HomeDREAMFORMATION OF LABORATORY PERSONNEL
05
May
2008
05 - May - 2008



The first course on HIV resistances, aimed at training personnel of DREAM laboratories to identify possible drug resistances, was held at the headquarters of the Siemens molecular diagnostics division in Paris from 10 to 15 March. This course represents a vitally important step in the formation of people working in laboratories of the DREAM programme, because testing for resistances, notwithstanding the excellent adherence to therapy, has now become a necessity in countries where, starting with Mozambique and Malawi, patients have been in treatment for several years.

Meanwhile, in Blantyre (Malawi), the laboratory is increasingly meeting the formation needs of the region: some Kenyan technicians have gone to the Blantyre laboratory for a placement, which allowed them to become perfectly able to conduct tests used in DREAM laboratories. This placement took place in view of the opening of a DREAM laboratory in Nairobi. Also in Blantyre, the formation of some Malawian technicians is under way: they will be responsible for the new laboratory of Balaka, which has been equipped to respond to the ever more numerous requests of the centre itself and of surrounding areas.

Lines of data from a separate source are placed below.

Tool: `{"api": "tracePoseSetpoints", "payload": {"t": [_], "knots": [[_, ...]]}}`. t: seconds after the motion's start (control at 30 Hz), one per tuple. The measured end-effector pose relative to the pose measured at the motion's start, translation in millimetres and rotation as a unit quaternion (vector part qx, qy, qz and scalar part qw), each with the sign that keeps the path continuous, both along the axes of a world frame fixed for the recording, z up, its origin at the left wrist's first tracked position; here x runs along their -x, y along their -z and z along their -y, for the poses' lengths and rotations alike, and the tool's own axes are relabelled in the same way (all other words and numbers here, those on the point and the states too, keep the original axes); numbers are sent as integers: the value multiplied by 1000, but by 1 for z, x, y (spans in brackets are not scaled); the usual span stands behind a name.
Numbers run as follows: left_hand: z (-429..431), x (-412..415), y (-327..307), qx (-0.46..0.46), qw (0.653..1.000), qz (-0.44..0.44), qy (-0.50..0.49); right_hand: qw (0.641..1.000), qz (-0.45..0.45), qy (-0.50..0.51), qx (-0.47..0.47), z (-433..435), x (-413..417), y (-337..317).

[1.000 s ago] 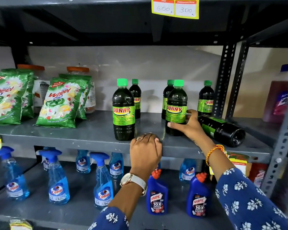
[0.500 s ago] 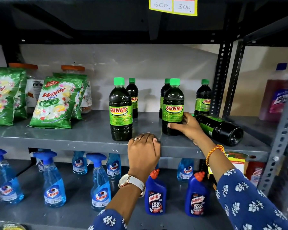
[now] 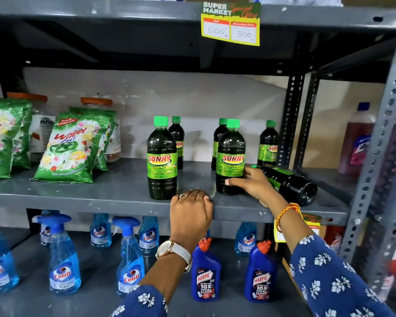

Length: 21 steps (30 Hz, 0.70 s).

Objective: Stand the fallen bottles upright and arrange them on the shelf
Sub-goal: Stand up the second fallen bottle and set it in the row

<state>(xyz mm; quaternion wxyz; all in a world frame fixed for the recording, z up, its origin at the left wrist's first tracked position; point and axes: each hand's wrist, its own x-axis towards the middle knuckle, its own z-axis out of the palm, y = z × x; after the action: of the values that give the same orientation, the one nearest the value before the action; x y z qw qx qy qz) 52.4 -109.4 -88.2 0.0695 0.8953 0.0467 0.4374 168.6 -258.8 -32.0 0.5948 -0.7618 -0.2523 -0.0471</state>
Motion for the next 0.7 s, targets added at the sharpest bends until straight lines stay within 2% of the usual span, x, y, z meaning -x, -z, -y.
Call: {"api": "tracePoseSetpoints", "payload": {"t": [0.33, 0.7], "knots": [[4, 6, -2, 5, 1000, -21, -11, 999, 48, 15, 14, 14, 35, 5], [4, 7, -2, 1, 1000, -16, -7, 997, 63, 27, 30, 16, 45, 5]]}}
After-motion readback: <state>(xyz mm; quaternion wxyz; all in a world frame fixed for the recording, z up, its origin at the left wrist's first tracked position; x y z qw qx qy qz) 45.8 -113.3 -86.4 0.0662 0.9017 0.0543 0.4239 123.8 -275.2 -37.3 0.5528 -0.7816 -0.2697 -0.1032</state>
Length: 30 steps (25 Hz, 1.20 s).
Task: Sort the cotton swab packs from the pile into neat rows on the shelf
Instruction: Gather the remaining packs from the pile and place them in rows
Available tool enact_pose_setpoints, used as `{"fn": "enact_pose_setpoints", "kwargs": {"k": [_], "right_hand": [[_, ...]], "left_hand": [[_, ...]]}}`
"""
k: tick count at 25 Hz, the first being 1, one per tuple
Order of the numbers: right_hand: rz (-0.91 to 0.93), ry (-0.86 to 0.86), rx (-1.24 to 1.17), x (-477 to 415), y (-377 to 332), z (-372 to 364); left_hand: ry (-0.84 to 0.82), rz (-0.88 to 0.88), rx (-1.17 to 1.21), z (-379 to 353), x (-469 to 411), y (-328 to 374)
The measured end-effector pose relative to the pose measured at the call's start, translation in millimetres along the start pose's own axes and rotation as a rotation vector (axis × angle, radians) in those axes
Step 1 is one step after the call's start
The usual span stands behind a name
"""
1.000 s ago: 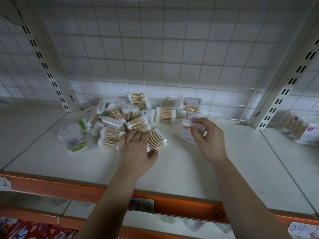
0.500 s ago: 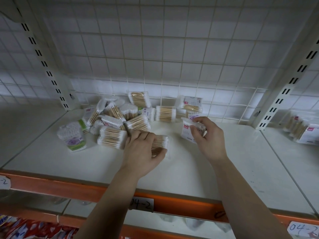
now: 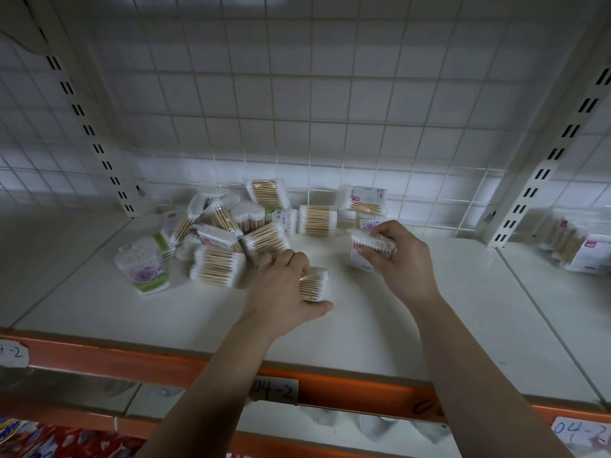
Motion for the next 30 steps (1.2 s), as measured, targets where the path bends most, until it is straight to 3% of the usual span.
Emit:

In the last week of April, with a good party organized by the Department of Microbiology of the University of Padova and the conferral of the official certificate of attendance, a laboratory technician from the Hospital of Guinea Bissau, microbiology section, completed a placement in practical and theoretical formation. Adao spent two months at the laboratory of Padova, learning Mycobacterium tuberculosis culture techniques, and the testing for resistances with antibiograms. These are important methodologies, because they enable one to deal with the problem of multi-resistant tuberculosis, which is ever more widespread in Africa, not least due to AIDS. The affection for Africa and the availability of the personnel of Padova were clearly in evidence and the head of the laboratory gave Adao an instrument for the reading of antibiograms.

The DREAM laboratory in Guinea has also become a reference point for people working in DREAM laboratories across francophone Africa: after a three-month placement, which was recognized by the Guinean Ministry of Health, two laboratory workers from Cameroon returned to Dschang, which is currently getting ready to open a new laboratory to serve the local DREAM centre. The person in charge in Guinea, Armel Mamy, is currently in Cameroon to support the start-up. In the meantime, two Congolese technicians are in Conakry for a period of formation, while the Ministry of Health and the National Hospital continue to send Guinean technicians for brief placements aimed at training in some particular techniques, for example CD4 counts, or in the general management of this type of laboratory.